Tuesday, September 25, 2007

God is God and we are not

Words of wisdom from a young man...

It saddens me how so many congregations "chip away" at the rich history of Lutheran liturgy and worship and conform to the ever-increasing popular "seeker services" - and this is occurring to services with traditional music. Confession and Absolution is spoken by the Pastor in a way not to "confuse" unchurched guests. The "Bible reading" takes the place of Scripture readings of Law and Gospel. The sermon is turned into how Jesus can help you. Communion is an act. This list goes on.

It doesn't happen overnight. It doesn't happen through the efforts of one. It happens through Pastors that seek "better ways" to "connect with the lost" and forget the teachings that they confessed to vowed to uphold in their ordinations. It happens to through congregational members who forget or put aside the dear teachings of Luther's Small and Large Catechisms in favor on figuring out ways to grow their church.

It happens by forgetting that God is God and we are not. Christians are to come together on Sunday to worship God - not to attend a seminar on how to understand their life and how God can make it better. The timeless truths of Scripture and God's plan for us is revealed, but it is out of thankfulness for what He has done and humility and reverence and awe for the most powerful timeless loving being in the universe that we come together to worship Him! Liturgy - speaking, singing, chanting the words of God himself as revealed in Scripture. How can man speak more truthfully than with the word of God himself? How can man's feeling - sinful as he is, even as a new creation- be more reverent than the Word from which the universe sprang into being.

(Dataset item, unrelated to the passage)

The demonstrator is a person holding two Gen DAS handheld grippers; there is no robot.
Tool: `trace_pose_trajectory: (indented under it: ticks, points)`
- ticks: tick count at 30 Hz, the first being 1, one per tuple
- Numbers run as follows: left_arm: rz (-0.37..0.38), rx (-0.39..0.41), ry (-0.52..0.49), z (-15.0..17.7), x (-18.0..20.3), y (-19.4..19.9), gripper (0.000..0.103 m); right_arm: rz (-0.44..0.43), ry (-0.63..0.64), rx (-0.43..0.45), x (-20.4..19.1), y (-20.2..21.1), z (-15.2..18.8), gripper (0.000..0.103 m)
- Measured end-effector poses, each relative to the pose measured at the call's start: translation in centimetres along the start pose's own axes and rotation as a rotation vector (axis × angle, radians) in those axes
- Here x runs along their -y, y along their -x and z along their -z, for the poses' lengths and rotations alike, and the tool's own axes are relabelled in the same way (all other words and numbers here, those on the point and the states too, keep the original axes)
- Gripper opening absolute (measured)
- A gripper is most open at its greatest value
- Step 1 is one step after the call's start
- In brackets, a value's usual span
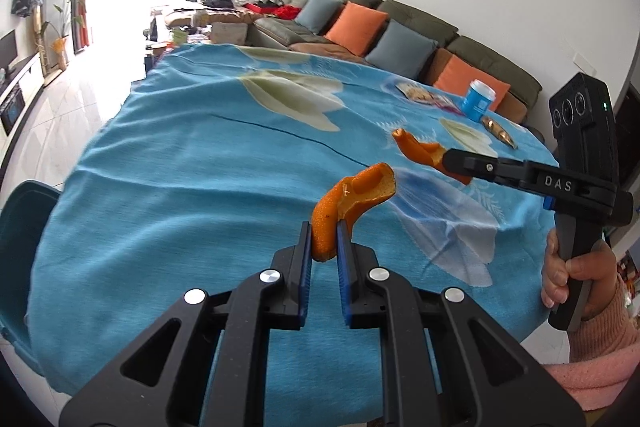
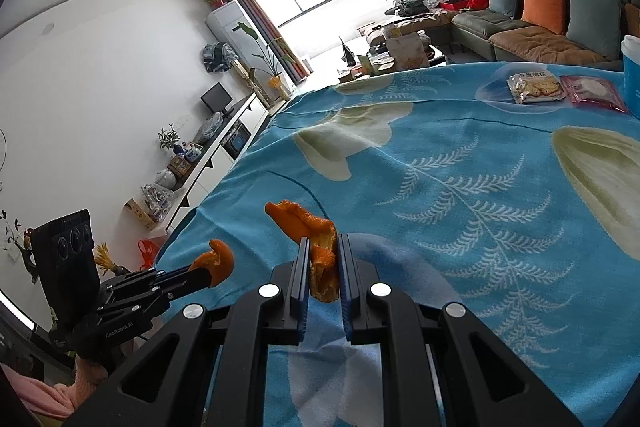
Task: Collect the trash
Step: 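Lift both orange peels and carry them toward the teal bin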
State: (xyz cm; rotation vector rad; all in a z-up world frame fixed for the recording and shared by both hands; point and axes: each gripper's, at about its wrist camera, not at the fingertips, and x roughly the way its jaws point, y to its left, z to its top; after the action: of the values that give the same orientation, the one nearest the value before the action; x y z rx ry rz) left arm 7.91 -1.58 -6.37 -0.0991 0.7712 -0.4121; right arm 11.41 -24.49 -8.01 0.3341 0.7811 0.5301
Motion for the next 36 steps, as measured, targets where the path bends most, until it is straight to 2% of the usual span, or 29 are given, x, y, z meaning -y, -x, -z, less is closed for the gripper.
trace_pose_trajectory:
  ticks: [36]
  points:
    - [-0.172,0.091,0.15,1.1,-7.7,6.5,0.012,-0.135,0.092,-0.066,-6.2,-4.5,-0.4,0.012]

Just the ranting of a young Elder that wants to change his church. Thanks for listening.

For myself, I will never forget the relief of coming to a worship service where God comes to me, first and foremost. No longer do I need to come to church with my game face on - dressed well, happy, perfect children, sins neatly under control (not that I don't try to do that, in Christ, already). I now come to church to be reminded of my hopeless condition, then immediately being led through confession of my sins and be a recipient of the good news that I have been forgiven. My liturgical church service is a reflection of God, in that it is about what God has done for me in love because I am His child and am helpless to save myself. From that firm foundation, I am able to approach God with my singing and praise.

Borrowed in full from Cyberbrethren's excellent post on fear of liturgy, Lutheran Worship: Old School ... Too Roman Catholic? Thoughts on Lutheranism and Liturgy.